Первые несколько дней Клигану было даже весело, еще бы, такое развлечение в однообразной, и одновременно полной напряженного ожидания гарнизонной жизни — но потом стало не до смеха. Разумеется, он пришел тем же вечером, про себя слегка посмеиваясь над собственными же опасениями, что его все-таки кто-нибудь увидит. И правда смешно — после всего, что было в его жизни, бояться быть найденным в женской постели. Ритуал изо дня в день оставался неизменным. Он стучал, ему открывали, приветствуя в лучшем случае кивком, затем они оба раздевались и ложились с краев огромного ложа, не касаясь друг друга. Но утра были другими: каждый раз они просыпались в объятиях друг друга, все более тесных. То он находил ее голову на своей груди, а волосы щекотали рот и нос, то ее ногу — на своем бедре или свою руку — на ее груди. Как правило, он просыпался первым и начинал одеваться, вслед за ним просыпалась Санса в одной сорочке провожала его до двери, они так же молча кивали друг другу и расставались до вечера. Днем каждый был занят своим делом и своими мыслями, но его мысли все чаще останавливались на ней. Что, седьмое пекло, происходит — с ней, с ним, вообще? Долго так продолжаться не могло, он это знал — значит, придется все-таки вытрясти из нее хоть какую-то правду.
***
«Если вы хотите меня…» — сказала она чуть ли не с сомнением. Седьмое пекло, она еще спрашивает! Даже если бы он не знал ее в Королевской гавани, то уж точно захотел бы сейчас, увидев ее в Винтерфелле. И дело было не только в красоте, нет. Было в ней что-то, что запало ему в душу, да так глубоко, что за все эти годы не вытравилось.

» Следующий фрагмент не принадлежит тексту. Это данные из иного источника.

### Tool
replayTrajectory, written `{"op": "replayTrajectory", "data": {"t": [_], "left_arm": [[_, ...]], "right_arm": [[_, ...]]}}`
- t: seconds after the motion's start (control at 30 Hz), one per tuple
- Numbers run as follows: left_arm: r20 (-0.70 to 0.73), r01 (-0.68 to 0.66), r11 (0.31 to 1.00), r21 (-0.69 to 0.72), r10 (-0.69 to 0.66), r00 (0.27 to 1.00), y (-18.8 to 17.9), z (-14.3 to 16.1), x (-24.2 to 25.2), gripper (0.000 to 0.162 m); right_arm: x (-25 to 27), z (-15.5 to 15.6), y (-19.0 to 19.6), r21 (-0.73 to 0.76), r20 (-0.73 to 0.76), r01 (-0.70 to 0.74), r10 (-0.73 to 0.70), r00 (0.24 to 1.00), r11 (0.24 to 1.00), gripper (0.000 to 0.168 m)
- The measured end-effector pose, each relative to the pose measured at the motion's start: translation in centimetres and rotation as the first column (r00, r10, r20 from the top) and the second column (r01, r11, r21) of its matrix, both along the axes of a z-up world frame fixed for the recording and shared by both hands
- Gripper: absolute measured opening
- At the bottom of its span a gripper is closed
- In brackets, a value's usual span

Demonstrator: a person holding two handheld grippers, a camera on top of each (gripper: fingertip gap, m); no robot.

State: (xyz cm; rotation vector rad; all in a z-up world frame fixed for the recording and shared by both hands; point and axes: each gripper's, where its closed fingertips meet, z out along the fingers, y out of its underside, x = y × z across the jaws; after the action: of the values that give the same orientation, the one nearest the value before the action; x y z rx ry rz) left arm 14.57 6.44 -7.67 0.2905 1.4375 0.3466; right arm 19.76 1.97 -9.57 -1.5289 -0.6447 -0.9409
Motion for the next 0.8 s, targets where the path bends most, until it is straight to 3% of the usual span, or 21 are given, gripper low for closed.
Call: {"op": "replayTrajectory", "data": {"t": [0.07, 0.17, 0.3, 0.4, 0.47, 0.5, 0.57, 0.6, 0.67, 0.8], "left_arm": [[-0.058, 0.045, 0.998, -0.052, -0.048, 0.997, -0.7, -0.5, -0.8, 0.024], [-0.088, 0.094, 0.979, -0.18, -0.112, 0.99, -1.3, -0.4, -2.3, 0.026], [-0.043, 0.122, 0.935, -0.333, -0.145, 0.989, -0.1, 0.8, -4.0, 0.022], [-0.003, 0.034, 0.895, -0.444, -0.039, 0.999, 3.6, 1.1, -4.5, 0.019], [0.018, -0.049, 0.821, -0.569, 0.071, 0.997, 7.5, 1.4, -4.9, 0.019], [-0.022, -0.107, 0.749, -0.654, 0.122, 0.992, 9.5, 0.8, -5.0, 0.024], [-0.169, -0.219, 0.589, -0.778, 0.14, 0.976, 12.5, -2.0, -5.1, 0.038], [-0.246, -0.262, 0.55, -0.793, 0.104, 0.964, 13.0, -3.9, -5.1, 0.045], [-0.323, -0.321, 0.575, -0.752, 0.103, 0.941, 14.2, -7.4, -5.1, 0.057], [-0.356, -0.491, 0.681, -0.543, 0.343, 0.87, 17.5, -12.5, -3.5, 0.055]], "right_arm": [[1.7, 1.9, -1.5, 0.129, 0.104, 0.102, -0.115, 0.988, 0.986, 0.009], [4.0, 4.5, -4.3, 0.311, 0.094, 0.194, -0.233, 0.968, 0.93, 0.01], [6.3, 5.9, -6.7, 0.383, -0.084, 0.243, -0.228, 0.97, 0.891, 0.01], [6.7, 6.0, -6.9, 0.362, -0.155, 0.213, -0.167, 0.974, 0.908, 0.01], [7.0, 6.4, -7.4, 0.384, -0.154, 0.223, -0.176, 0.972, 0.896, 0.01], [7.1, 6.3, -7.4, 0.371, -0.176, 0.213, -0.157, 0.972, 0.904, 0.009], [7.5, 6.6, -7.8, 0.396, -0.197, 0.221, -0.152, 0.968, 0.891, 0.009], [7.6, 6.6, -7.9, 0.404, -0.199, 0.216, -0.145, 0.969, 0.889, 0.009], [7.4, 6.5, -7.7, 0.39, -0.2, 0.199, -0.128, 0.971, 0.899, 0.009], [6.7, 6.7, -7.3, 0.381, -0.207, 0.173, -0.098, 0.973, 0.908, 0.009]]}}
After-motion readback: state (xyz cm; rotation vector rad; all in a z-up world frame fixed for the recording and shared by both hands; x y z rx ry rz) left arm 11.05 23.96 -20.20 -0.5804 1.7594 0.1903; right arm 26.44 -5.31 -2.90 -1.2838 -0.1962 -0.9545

То, что началось как невинное, что, впрочем, еще вопрос, развлечение, начинало превращаться в какую-то противоестественную игру. От того, как легко и естественно она ложилась с ним в постель, а потом делала вид, что не замечает, как они просыпаются, прижавшись друг к другу, ему начинало казаться, что он сходит с ума… Вот только этого в жизни не хватало. И посоветоваться не с кем — не с Тормундом же, в самом деле. У этого красавца дерьмо в заднице не держится, что знает он — знает весь Винтерфелл, а он не для того таскался за Стену, чтобы король Севера (или кто он теперь) срубил ему голову за бесчестье сестры. Конечно, можно просто делать вид, что ничего не происходит, а там уже они выступят в поход, он сдохнет в битве, прихватив с собой побольше мертвяков, и все. Но уезжать от нее вот так — от этой мысли в нем рождалось что-то, похожее на боль.
В тот последний разговор он наконец увидел, как ледяная маска на ее лице дала трещину, и уцепился за эту крошечную надежду — вот только на что он собственно надеется? Целый день он только и думал, что об этом. Сегодняшняя ночь изменит между ними все — и либо из этого выйдет… что-то, либо все окончательно пойдет в пекло. Уже поздно вечером, по дороге в ее спальню, Сандор пообещал себе, что при любом исходе как следует напьется. Может быть даже Тормунда позовет.
========== 5. ==========
IX. Перед смертью не надышишься (?)
После того разговора Санса весь день с трудом могла думать о делах. Все ее мысли занимала предстоящая ночь. Она понимала, что их молчаливому соглашению пришел конец, все изменилось. Между ней и этим человеком образовалась связь, для которой она не могла подобрать названия. Не любовь, не страсть, не дружба, не союз, не вражда, не кровное родство, не служба или власть. Может быть, близость? Санса повела плечами, прогоняя внезапную дрожь. Сандор Клиган был последним человеком на свете, о ком она могла бы предположить подобное — но тем не менее, так и было. И что делать теперь с этой близостью, она не знала. А делать что-то придется — она все это начала, ей и отвечать.
Собственно говоря, выходов было всего два — либо прекратить эту странную связь одним махом, либо превратить ее во что-то другое. Мысль о первом решении рождала в ней тоску и какую-то детскую жадность — «мое-не-отдам!», а мысль о втором — липкий страх, который был ее вечным спутником, но до встречи с ним по большей части держался где-то в глубине то ли разума, то ли души, а теперь вдруг всколыхнулся в ней с десятикратной силой. Чего она боялась? Боли, отвращения, того, что все обернется унизительной пыткой? Или того, что он, как и большинство мужчин, считал, таких как она «порчеными», грязными, оскверненными?